**WHAT TO PRODUCE**
Using the entries below, copy out all lines where "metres" is found.

[Stored entries]
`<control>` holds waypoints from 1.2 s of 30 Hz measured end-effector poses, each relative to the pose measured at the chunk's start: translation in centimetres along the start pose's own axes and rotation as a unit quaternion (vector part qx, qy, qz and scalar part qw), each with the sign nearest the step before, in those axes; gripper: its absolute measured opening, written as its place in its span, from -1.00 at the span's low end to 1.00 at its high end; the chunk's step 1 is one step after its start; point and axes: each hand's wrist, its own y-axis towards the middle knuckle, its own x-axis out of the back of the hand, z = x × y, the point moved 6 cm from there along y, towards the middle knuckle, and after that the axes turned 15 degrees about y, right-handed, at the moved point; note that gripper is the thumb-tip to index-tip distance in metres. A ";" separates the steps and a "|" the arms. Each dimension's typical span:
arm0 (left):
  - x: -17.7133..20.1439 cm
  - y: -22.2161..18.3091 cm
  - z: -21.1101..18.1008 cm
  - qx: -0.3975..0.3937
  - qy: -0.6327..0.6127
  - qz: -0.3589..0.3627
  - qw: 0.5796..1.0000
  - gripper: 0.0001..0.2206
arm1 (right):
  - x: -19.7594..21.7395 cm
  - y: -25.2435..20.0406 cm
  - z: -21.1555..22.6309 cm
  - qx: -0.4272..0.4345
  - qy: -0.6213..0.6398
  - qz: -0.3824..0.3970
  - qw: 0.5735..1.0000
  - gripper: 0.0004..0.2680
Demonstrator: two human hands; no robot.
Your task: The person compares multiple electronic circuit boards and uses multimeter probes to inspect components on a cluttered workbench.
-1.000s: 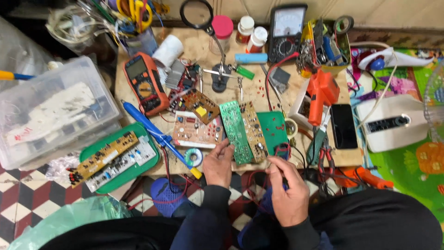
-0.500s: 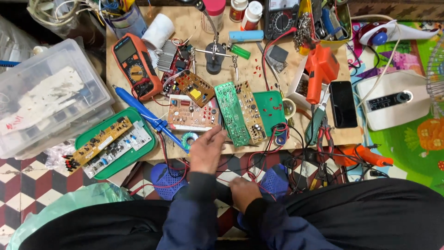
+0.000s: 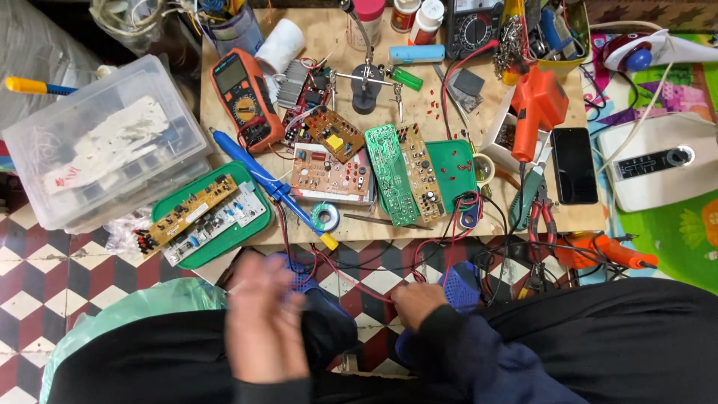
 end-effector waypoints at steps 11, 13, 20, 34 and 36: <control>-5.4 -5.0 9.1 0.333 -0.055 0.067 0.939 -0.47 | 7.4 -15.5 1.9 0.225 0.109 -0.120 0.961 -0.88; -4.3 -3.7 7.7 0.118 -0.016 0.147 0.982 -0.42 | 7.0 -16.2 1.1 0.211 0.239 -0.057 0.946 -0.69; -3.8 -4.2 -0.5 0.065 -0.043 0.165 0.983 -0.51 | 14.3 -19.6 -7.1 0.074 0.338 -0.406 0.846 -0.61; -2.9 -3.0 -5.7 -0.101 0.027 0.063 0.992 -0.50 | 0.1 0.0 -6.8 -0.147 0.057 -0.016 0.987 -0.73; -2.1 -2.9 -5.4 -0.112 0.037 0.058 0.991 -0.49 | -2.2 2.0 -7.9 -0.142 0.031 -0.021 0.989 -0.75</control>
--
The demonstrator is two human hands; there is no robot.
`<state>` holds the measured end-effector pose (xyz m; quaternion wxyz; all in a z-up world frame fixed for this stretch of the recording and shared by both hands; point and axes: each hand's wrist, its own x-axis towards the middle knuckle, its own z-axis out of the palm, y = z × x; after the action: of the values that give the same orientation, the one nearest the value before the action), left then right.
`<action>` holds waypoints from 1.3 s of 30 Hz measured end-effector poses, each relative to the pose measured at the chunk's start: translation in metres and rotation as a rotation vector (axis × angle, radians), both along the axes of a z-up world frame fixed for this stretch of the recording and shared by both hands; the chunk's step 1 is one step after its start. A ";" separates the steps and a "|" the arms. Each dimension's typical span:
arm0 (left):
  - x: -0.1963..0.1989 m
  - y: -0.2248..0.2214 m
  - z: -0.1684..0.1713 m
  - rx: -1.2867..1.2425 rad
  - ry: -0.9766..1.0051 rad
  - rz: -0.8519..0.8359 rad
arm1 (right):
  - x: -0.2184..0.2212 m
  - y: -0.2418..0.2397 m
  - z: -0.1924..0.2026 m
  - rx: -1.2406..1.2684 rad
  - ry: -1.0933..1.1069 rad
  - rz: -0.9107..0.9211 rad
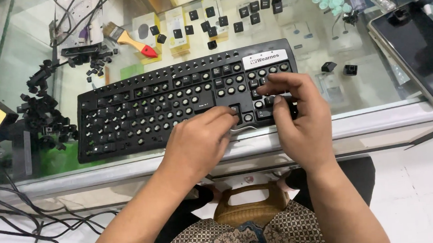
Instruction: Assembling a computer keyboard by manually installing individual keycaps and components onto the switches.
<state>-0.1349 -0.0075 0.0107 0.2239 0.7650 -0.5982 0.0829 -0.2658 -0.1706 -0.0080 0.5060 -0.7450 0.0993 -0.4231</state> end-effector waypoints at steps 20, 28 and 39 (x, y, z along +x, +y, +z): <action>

**EXERCISE OUTPUT**
`<control>` holds waypoints from 1.2 s of 30 Hz measured end-effector poses, each relative to the pose measured at the chunk's start: translation in centimetres along the start pose's own axes and rotation as a unit quaternion (vector part qx, qy, qz and scalar part qw), each with the sign nearest the step before, in those axes; gripper: its absolute measured opening, written as its place in its span, from -1.00 at the span's low end to 1.00 at its high end; the chunk's step 1 is one step after its start; point and axes: each hand's wrist, its own y-axis towards the middle knuckle, its own x-axis out of the back of the hand, z = x × y, the point moved 6 cm from there along y, towards the middle knuckle, and after that the axes turned 15 degrees about y, right-handed, at the moved point; note that gripper is the thumb-tip to index-tip distance in metres. A ";" separates the steps and a "|" the arms. Each dimension's typical span:
`<action>` holds waypoints from 1.3 s of 30 Hz measured end-effector poses, each relative to the pose measured at the chunk's start: translation in metres and rotation as a rotation vector (axis × angle, radians), both along the axes of a z-up world frame fixed for this stretch of the recording and shared by both hands; the chunk's step 1 is one step after its start. A ";" separates the steps and a "|" the arms. Each dimension's typical span:

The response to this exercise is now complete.